= Kreis Labiau =

Former district in East Prussia (1818–1945)

Kreis Labiau was a district in East Prussia that existed from 1818 to 1945. It was located on the southeastern coast of the Curonian Lagoon and had the town of Labiau as its capital.

== History ==

Districts of East Prussia in 1910

Since the East Prussian district reform of 1752, the largest part of the area of the future Labiau district belonged to the Tapiau district, which included Labiau, Tapiau and Taplacken. As part of the Prussian administrative reforms, the “Ordinance for Improved Establishment of the Provincial Authorities” of 30 April 1815 resulted in the need for a comprehensive district reform in all of East Prussia, as the districts established in 1752 had proven to be inexpedient and too large. On 1 February 1818 the new district of Labiau was formed from the northern part of the Tapiau district in the Königsberg Region of the Prussian province of East Prussia.
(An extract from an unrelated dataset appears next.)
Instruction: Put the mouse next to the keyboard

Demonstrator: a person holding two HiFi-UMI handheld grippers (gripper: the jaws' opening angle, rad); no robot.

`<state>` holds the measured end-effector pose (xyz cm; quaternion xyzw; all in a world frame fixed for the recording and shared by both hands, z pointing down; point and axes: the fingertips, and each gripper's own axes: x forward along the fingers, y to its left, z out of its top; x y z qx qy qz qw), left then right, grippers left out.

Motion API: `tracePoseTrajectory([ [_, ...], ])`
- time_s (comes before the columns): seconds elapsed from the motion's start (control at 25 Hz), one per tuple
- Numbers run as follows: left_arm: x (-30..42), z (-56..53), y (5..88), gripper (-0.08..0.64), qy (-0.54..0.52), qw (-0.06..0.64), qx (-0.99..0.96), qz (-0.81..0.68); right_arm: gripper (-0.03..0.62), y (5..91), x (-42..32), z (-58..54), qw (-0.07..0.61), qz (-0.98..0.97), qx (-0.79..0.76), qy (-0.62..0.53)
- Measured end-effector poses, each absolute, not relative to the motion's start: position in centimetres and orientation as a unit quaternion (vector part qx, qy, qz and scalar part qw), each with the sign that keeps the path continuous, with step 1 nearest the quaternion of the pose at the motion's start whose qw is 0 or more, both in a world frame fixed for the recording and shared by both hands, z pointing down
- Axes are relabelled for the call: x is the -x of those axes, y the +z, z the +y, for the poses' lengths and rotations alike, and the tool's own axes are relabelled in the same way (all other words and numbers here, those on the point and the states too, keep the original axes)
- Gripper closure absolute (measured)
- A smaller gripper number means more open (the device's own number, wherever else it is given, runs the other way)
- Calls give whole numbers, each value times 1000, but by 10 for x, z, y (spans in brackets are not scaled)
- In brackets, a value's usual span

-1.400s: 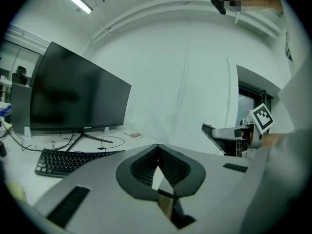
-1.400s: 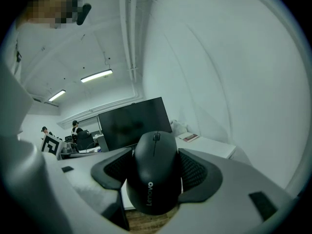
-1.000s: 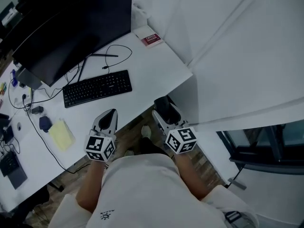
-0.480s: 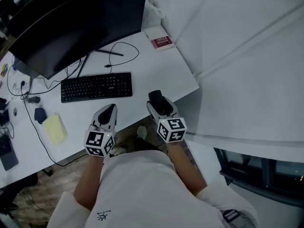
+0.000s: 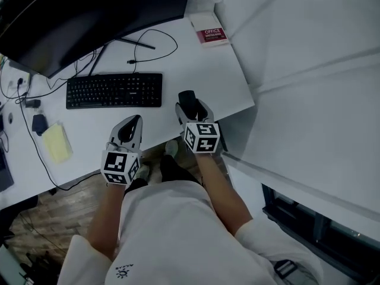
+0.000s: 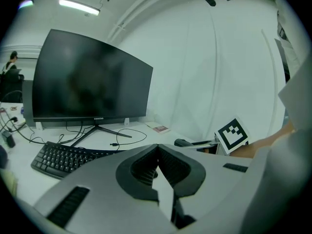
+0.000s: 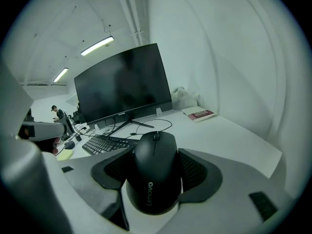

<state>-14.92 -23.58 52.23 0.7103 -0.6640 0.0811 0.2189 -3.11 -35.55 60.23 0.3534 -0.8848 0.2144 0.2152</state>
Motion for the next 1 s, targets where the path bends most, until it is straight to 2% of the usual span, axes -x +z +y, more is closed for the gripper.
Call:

Since 1871, the district belonged to the German Reich. In the spring of 1945, the district was occupied by the Red Army and then came under Soviet administration.

In October 1948, Germans were expelled. According to reports, Germans were gven 20 minutes to pack all their belongings and leave their homes.

 Today this territory belongs to the Kaliningrad Oblast in Russia.

== Demographics ==
According to the Prussian census of 1867, the Labiau district had a population of 50,467, of which 39,225 (77.7%) were Germans and 11,242 (22.3%) were Lithuanians.